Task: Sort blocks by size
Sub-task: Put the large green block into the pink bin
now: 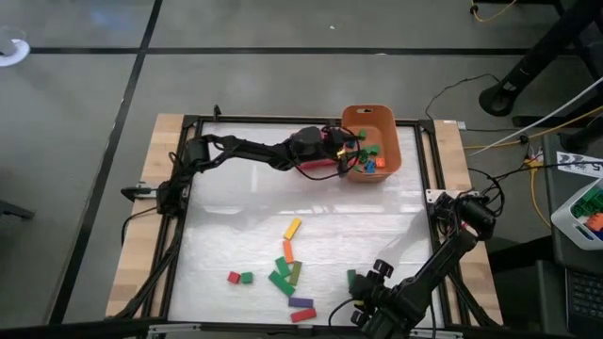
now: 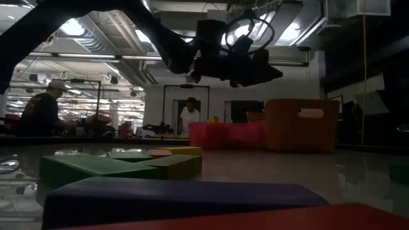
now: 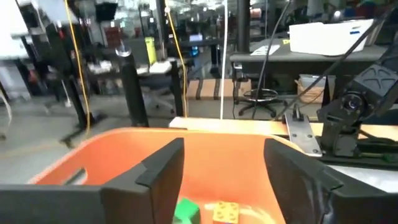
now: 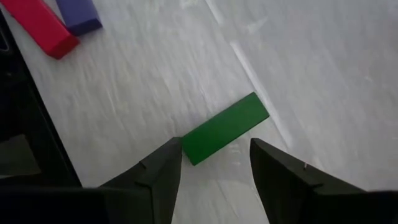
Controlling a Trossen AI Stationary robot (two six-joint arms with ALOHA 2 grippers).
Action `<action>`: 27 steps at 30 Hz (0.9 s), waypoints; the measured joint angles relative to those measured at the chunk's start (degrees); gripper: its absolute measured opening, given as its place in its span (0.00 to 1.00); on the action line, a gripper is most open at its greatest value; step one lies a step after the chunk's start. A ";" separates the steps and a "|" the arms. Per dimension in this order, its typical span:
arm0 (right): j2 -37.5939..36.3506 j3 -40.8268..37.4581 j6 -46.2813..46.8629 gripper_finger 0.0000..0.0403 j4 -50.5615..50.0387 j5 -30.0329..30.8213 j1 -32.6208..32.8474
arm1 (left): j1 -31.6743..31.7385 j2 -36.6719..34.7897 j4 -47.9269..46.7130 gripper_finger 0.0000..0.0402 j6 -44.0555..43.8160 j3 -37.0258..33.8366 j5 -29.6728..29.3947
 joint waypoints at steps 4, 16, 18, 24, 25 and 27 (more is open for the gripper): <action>0.00 0.00 0.17 0.47 0.08 -1.99 -0.61 | -0.07 -3.18 -8.40 0.56 -2.96 -0.02 0.00; 0.00 0.00 1.58 0.47 -0.08 -15.08 -5.23 | 2.91 -20.68 -49.90 0.51 1.39 0.00 1.99; 0.00 0.00 1.60 0.47 0.29 -15.08 -5.96 | 3.36 -22.48 -54.31 0.51 2.94 0.00 2.09; 0.02 0.00 6.44 0.47 1.68 -14.83 -7.82 | 3.78 -23.46 -61.37 0.51 5.34 -1.08 2.18; 0.03 0.00 7.86 0.47 1.72 -14.84 -7.95 | 3.80 -23.50 -61.25 0.51 5.55 -1.83 2.18; 0.07 0.00 9.96 0.47 1.74 -14.77 -8.19 | 3.80 -23.50 -61.29 0.51 5.64 -3.38 2.18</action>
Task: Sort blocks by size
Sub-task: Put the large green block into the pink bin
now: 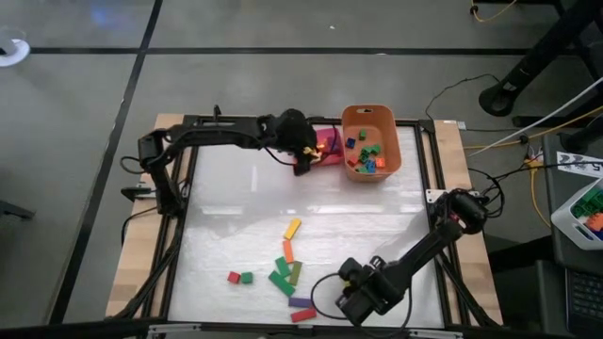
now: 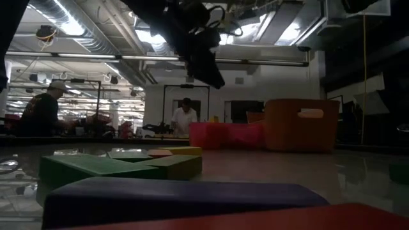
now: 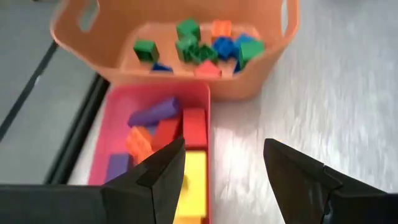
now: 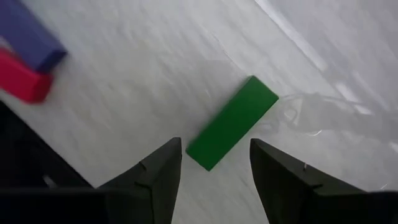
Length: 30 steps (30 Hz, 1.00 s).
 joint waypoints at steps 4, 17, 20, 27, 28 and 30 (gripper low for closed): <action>0.11 -0.04 4.15 0.47 0.00 0.90 0.00 | 0.00 0.02 1.05 0.51 0.23 -3.30 -0.02; 5.83 -0.13 8.69 0.47 0.94 -0.20 0.04 | 0.00 0.13 8.25 0.51 3.98 -10.61 0.31; 6.84 -0.12 8.71 0.47 1.55 -0.22 0.04 | 0.00 0.13 8.17 0.51 4.24 -10.65 1.41; 7.96 -0.02 8.71 0.44 1.85 -0.08 0.04 | 0.02 0.08 7.66 0.51 4.96 -10.65 3.86; 7.98 -0.02 8.69 0.42 1.93 0.20 0.04 | 0.20 -0.16 7.33 0.51 4.93 -10.65 4.51; 8.01 -0.02 8.13 0.36 1.97 1.50 -0.04 | 0.36 -0.96 6.46 0.51 4.99 -10.65 6.33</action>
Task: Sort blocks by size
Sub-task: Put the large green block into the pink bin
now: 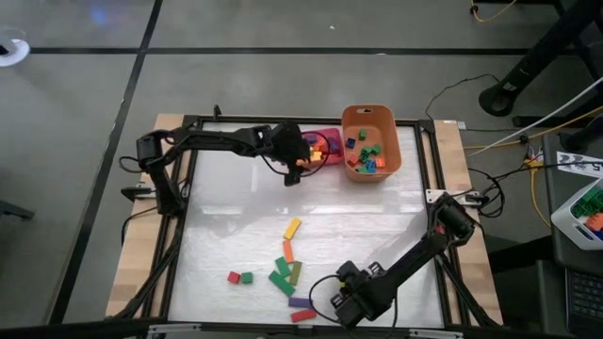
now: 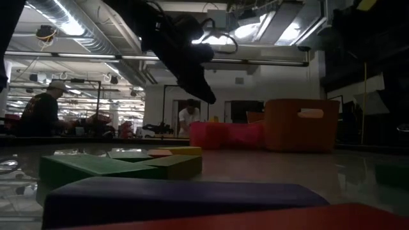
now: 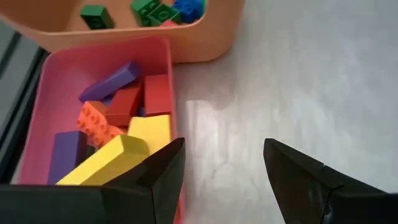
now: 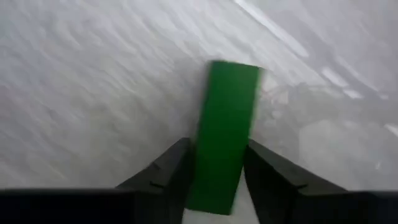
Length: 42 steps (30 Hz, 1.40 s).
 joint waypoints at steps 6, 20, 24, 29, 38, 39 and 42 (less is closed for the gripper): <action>0.16 -0.10 -8.41 0.23 -3.23 9.37 -2.16 | 2.04 -6.10 -8.09 0.51 1.06 -1.39 4.30; 0.13 0.31 -60.36 0.24 -11.91 23.96 -25.89 | 7.90 -38.71 -7.87 0.51 -9.36 -31.42 4.35; 0.02 2.38 -74.75 0.24 -11.67 23.10 -34.35 | 5.55 -47.35 -7.52 0.51 -15.44 -37.20 4.39; 0.02 7.10 -88.23 0.24 -11.78 17.13 -42.11 | 2.21 -54.65 -7.32 0.51 -20.70 -40.89 4.36; -0.09 20.06 -101.15 0.24 -13.67 15.32 -48.20 | -1.84 -57.44 -5.59 0.51 -23.45 -41.40 4.23; -0.09 21.01 -102.27 0.24 -13.87 16.24 -48.66 | -2.14 -57.44 -5.65 0.51 -23.47 -41.40 4.23; -0.09 22.36 -105.38 0.24 -13.89 17.72 -50.50 | -3.43 -57.42 -5.80 0.51 -24.07 -41.40 4.23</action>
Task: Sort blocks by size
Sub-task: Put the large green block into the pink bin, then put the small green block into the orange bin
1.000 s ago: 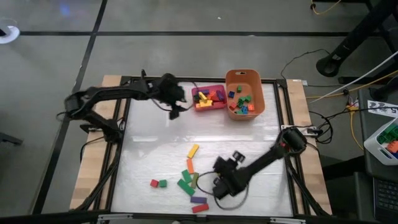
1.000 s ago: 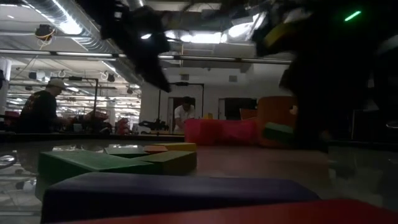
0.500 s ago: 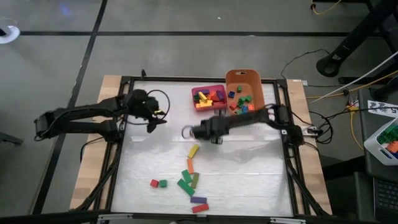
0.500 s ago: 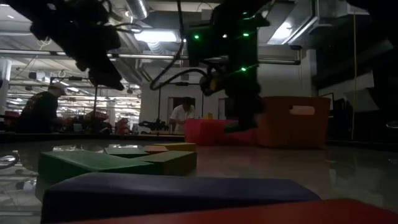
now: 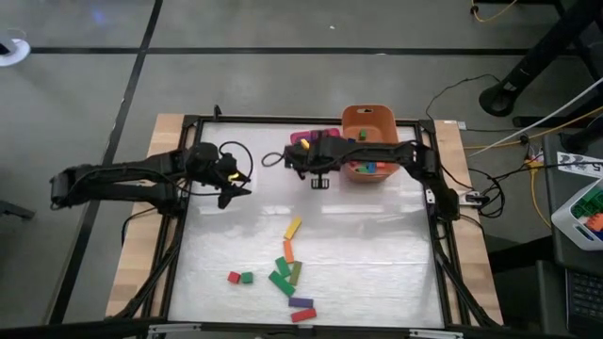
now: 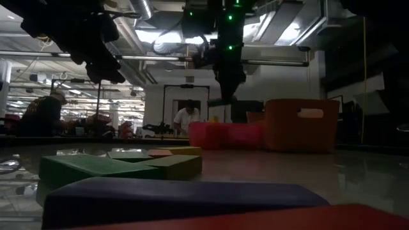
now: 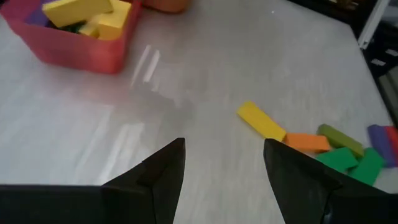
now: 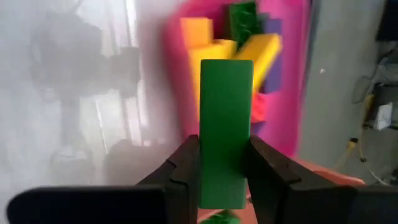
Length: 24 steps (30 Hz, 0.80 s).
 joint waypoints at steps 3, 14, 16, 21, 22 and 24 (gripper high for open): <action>0.07 0.00 -2.73 0.25 0.52 0.09 -2.19 | -2.16 0.00 0.02 0.51 -3.99 0.00 -0.02; 0.46 0.00 -5.72 0.46 1.58 0.10 -8.29 | -13.36 0.34 0.03 0.51 -11.82 0.00 -0.22; 0.46 0.00 -5.69 0.51 1.72 0.14 -8.44 | -15.85 0.71 0.35 0.51 -12.68 -0.20 -0.40; 0.47 -0.02 -5.67 0.58 2.37 -0.07 -8.08 | -25.38 2.60 7.74 0.51 -15.66 -3.77 -0.44; 0.48 -0.02 -5.69 0.59 2.05 -0.65 -7.92 | -27.88 3.33 9.49 0.51 -16.78 -4.35 -0.48; 0.48 -0.02 -5.69 0.60 1.69 -2.13 -7.79 | -33.40 5.24 12.44 0.51 -18.95 -4.89 -1.43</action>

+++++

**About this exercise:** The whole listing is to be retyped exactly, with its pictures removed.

**Response:**
Task: Sort blocks by size
Sub-task: Put the large green block into the pink bin
now: 
now: 
now: 
now: 
Controlling a Trossen AI Stationary robot (two six-joint arms with ALOHA 2 grippers).
Action `<action>`: 27 steps at 30 Hz (0.9 s), waypoints; the measured joint angles relative to those measured at the chunk's start (degrees); gripper: its absolute measured opening, given as its place in its span (0.00 to 1.00); on the action line, a gripper is most open at its greatest value; step one lies a step after the chunk's start. A ";" separates the steps and a "|" the arms. Per dimension in this order, its typical span:
arm0 (right): j2 -37.5939..36.3506 j3 -40.8268..37.4581 j6 -46.2813..46.8629 gripper_finger 0.0000..0.0403 j4 -50.5615..50.0387 j5 -30.0329..30.8213 j1 -32.6208..32.8474
arm1 (left): j1 -31.6743..31.7385 j2 -36.6719..34.7897 j4 -47.9269..46.7130 gripper_finger 0.0000..0.0402 j6 -44.0555..43.8160 j3 -37.0258..33.8366 j5 -29.6728..29.3947
 joint waypoints at steps 4, 16, 18, 24, 25 and 27 (more is open for the gripper): <action>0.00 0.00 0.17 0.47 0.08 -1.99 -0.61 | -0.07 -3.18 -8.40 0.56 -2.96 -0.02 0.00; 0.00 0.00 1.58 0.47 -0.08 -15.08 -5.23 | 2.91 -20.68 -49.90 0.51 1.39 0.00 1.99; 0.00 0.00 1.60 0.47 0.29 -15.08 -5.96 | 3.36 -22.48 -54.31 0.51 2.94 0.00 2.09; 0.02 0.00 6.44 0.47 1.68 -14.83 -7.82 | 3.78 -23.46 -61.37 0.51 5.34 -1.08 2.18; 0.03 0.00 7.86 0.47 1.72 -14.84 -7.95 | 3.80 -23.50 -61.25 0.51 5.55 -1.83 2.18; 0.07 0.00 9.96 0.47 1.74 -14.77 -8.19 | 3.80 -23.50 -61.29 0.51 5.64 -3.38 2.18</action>
Task: Sort blocks by size
Sub-task: Put the large green block into the pink bin
now: 
now: 
now: 
now: 
Length: 30 steps (30 Hz, 1.00 s).
 joint waypoints at steps 4, 17, 20, 27, 28 and 30 (gripper low for closed): <action>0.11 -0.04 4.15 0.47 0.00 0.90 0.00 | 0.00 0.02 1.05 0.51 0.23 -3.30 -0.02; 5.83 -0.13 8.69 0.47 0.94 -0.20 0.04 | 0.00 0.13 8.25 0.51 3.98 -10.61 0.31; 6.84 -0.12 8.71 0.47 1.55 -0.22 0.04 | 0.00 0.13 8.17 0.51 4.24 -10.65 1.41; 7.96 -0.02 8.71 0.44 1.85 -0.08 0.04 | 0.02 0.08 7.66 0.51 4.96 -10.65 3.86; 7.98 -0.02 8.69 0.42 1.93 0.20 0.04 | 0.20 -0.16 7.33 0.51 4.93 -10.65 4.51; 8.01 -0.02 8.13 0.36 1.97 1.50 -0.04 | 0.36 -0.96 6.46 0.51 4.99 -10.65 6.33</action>
Task: Sort blocks by size
Sub-task: Put the large green block into the pink bin
now: 
now: 
now: 
now: 
Length: 42 steps (30 Hz, 1.40 s).
 joint waypoints at steps 6, 20, 24, 29, 38, 39 and 42 (less is closed for the gripper): <action>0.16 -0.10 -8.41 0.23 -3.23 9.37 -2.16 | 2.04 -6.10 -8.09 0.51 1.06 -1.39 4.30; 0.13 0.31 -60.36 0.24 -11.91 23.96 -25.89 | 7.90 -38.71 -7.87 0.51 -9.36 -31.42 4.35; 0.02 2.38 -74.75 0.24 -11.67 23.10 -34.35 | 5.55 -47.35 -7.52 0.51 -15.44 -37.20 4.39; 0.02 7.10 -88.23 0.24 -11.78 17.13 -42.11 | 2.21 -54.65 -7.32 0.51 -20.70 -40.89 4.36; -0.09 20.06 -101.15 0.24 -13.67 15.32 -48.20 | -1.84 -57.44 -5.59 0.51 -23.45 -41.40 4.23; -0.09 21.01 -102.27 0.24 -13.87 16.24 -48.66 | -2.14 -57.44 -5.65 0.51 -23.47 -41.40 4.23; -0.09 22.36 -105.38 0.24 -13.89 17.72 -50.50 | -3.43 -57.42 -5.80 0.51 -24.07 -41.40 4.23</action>
Task: Sort blocks by size
Sub-task: Put the large green block into the pink bin, then put the small green block into the orange bin
1.000 s ago: 
1.000 s ago: 
0.500 s ago: 
0.500 s ago: 
now: 
now: 
now: 
now: 
Length: 24 steps (30 Hz, 0.80 s).
 joint waypoints at steps 3, 14, 16, 21, 22 and 24 (gripper high for open): <action>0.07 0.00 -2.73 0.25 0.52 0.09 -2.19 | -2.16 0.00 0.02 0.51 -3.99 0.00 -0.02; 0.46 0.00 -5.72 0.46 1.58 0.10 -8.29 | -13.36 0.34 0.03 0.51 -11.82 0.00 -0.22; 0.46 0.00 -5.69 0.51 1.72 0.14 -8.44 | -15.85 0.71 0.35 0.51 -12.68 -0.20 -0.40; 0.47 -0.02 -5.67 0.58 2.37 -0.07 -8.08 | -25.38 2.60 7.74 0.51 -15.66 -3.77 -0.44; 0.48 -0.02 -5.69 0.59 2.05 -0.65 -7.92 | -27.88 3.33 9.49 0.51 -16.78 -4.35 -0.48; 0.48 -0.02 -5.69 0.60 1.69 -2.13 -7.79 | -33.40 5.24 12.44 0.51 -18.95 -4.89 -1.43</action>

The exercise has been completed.